Cosa ti ha attratto inizialmente della pop art e in che modo pensi di averne sviluppato una tua versione personale?

Oltre agli strumenti musicali, il primo oggetto che ha segnato l’inizio del mio nuovo percorso creativo è stata una vecchia piattaia in legno, molto rovinata, che una cliente mi ha chiesto di recuperare e trasformare a tutti i costi. Da lì è cominciato tutto.

Come vivi il rapporto tra arte e artigianato quando ti confronti con mobili o oggetti di uso quotidiano?

La linea che divide arte e artigianato è molto sottile. In sostanza, l’artigiano crea la materia prima che l’artista trasforma e interpreta secondo la propria visione.

Quali contaminazioni tra fotografia, pittura e musica ti entusiasmano maggiormente oggi?

Sono tre forme espressive che mi influenzano profondamente, ma se dovessi sceglierne una, direi la fotografia.

L’accademia ti ha dato strumenti tecnici, ma anche direzionali: c’è stato un momento preciso in cui hai capito che la pop art era la tua strada?

L’accademia mi ha insegnato molto: oltre alla tecnica, mi ha aiutato a guardare le cose con occhi diversi, a cogliere dettagli che prima mi sfuggivano. La svolta è arrivata quando ho deciso di preparare la mia prima mostra personale sul tema della “solitudine”. La maggior parte dei quadri erano in bianco e nero. Dopo il quinto mi sono bloccato, e per superare quel blocco ho dipinto in stile pop art tutte le ante della mia cucina, che fortunatamente era bianca.

Nella tua produzione convivono gesto e colore, recupero e trasformazione: quanto è istintivo e quanto invece progettato il tuo processo creativo?

Soprattutto nella mia prima fase creativa, e anche nell’ultima, c’è ben poco di progettato: è istinto puro. Ho un pensiero in testa, elaboro un’immagine che possa rappresentarlo e poi passo all’azione.

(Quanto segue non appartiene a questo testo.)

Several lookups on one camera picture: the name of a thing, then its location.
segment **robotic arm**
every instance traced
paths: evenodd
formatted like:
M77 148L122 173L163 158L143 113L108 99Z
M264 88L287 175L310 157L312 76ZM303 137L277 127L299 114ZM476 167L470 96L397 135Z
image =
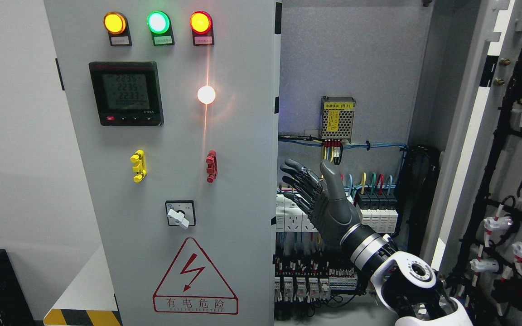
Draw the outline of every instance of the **robotic arm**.
M400 317L395 326L472 326L464 307L448 297L429 264L407 252L395 250L371 227L360 223L360 212L346 199L335 165L322 161L324 179L302 164L286 159L283 181L298 190L285 192L307 213L328 245L342 251L368 274L381 302Z

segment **yellow connector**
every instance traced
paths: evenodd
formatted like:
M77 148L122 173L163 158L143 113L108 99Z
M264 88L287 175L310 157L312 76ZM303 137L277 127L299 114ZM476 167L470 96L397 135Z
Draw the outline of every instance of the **yellow connector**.
M146 177L146 160L145 160L145 151L137 150L130 157L132 165L132 172L136 173L133 177L134 182L139 183Z

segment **robot finger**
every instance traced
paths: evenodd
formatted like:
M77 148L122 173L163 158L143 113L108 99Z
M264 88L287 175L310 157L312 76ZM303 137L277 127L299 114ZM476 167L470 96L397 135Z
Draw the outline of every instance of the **robot finger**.
M311 186L317 187L319 185L319 182L320 182L319 177L317 175L315 175L315 173L313 173L312 170L304 167L301 163L288 158L285 160L285 164L288 167L295 169L297 171L297 173L302 173L303 175L308 176L308 180L309 180Z
M309 204L307 204L307 202L300 196L296 196L291 192L283 192L283 196L285 196L286 198L288 198L288 199L292 200L294 203L296 203L297 206L299 208L301 208L301 210L303 212L305 212L307 215L309 215L309 213L311 212L311 209L309 208Z
M340 200L346 198L346 190L343 188L342 178L335 165L325 159L321 161L319 169L324 175L325 183L328 186L329 200Z
M296 169L290 168L290 167L288 167L287 165L284 165L284 164L282 164L279 167L279 169L282 170L283 172L287 173L288 175L291 175L291 176L295 176L296 174L298 174L298 171Z
M283 176L283 178L281 178L283 180L283 182L285 182L286 184L291 184L292 186L294 186L294 188L296 188L296 190L298 190L299 194L303 197L303 199L305 199L307 202L311 202L313 200L313 198L311 198L311 195L310 193L313 192L313 190L307 190L301 183L299 183L297 180L291 178L291 177L288 177L288 176Z

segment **yellow label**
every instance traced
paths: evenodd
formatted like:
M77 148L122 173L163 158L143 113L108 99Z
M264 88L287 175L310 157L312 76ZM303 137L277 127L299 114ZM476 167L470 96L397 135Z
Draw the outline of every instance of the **yellow label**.
M329 110L327 131L338 131L339 110Z
M354 109L353 102L326 102L324 103L324 110L352 110Z

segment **digital power meter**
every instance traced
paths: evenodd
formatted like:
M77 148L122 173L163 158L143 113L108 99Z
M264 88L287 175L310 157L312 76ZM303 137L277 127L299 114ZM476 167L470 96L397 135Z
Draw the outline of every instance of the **digital power meter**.
M101 125L164 123L156 62L90 62L89 67Z

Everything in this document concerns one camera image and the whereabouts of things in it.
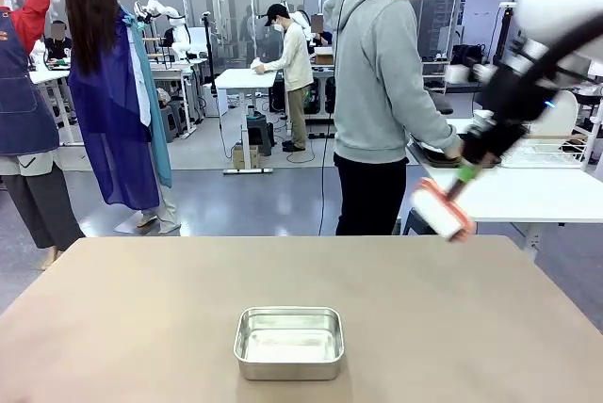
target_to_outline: black cap
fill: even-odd
[[[280,15],[281,17],[289,18],[289,11],[286,10],[286,7],[281,5],[280,3],[276,3],[268,8],[268,12],[266,12],[266,17],[268,17],[268,21],[266,22],[266,26],[270,26],[272,21],[276,20],[276,16]]]

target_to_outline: tray rim
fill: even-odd
[[[256,310],[256,309],[314,309],[314,310],[327,310],[327,311],[331,311],[336,319],[337,319],[337,324],[339,325],[339,332],[341,333],[341,352],[339,353],[339,355],[334,358],[331,361],[321,361],[321,362],[314,362],[314,363],[257,363],[257,362],[252,362],[252,361],[248,361],[244,358],[241,358],[238,353],[236,352],[236,340],[238,339],[238,335],[241,332],[241,326],[243,323],[243,317],[245,316],[246,313]],[[235,344],[233,345],[233,352],[235,353],[235,357],[236,359],[240,362],[240,363],[248,363],[248,364],[259,364],[259,365],[316,365],[316,364],[320,364],[320,365],[329,365],[329,364],[334,364],[334,363],[339,363],[343,357],[344,354],[346,352],[346,342],[345,342],[345,338],[344,338],[344,334],[343,334],[343,325],[341,324],[341,315],[339,314],[338,311],[336,311],[335,309],[333,309],[332,307],[327,307],[327,306],[252,306],[252,307],[248,307],[247,309],[245,309],[240,317],[238,318],[238,323],[236,325],[236,334],[235,334]]]

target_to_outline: white wire rack
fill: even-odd
[[[502,158],[504,168],[558,169],[580,168],[588,137],[526,137]]]

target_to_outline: red shirt
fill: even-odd
[[[46,23],[46,12],[50,7],[50,0],[25,0],[24,6],[10,12],[9,8],[0,7],[1,11],[10,12],[10,19],[21,40],[25,51],[29,55],[34,49],[36,40],[41,38]]]

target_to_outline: woman with long hair
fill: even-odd
[[[139,226],[158,218],[161,234],[177,229],[168,147],[138,23],[117,0],[65,3],[69,85],[103,198],[142,210]]]
[[[27,72],[44,32],[50,0],[25,0],[10,10],[0,0],[0,176],[40,249],[45,269],[84,236],[75,220],[58,160],[58,131]]]

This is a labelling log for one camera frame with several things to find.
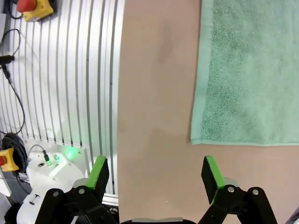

Qual è, secondo te, il ruolo dell’ironia nella tua arte?

L’ironia è una parte fondamentale della mia vita, e quindi anche della mia arte. Il mondo di oggi è estremamente grigio e triste, e credo sia necessario sdrammatizzare: io lo faccio attraverso i colori e l’ironia.

Che rapporto hai con il tempo: ti interessa fissare qualcosa di “pop” del presente o preferisci rielaborare il passato?
La rielaborazione di elementi del passato mi ha sempre affascinato. La storia ci insegna che tutto torna, magari in una veste diversa. Più che scegliere tra passato e presente, mi piace concentrarmi su oggetti dimenticati, magari chiusi in soffitta o in cantina, che con pochi interventi possono tornare a vivere.

Ci sono artisti contemporanei con cui ti senti in dialogo, o che ti ispirano oggi nel tuo lavoro?

Ce ne sono molti che mi piacciono e che rappresentano per me una fonte d’ispirazione. In generale, apprezzo le cose semplici (come lo sono io) e mi affascinano gli artisti capaci di emozionare anche senza grande tecnica. Per citarne alcuni: Banksy, Haring, Warhol.

Descriviti in tre colori.

Rosso, come la passione che metto in tutto ciò che faccio. Giallo, perché è il colore associato alla follia (e un po’ matti lo siamo tutti, noi artisti). Viola, in tutte le sue sfumature, perché mi trasmette serenità.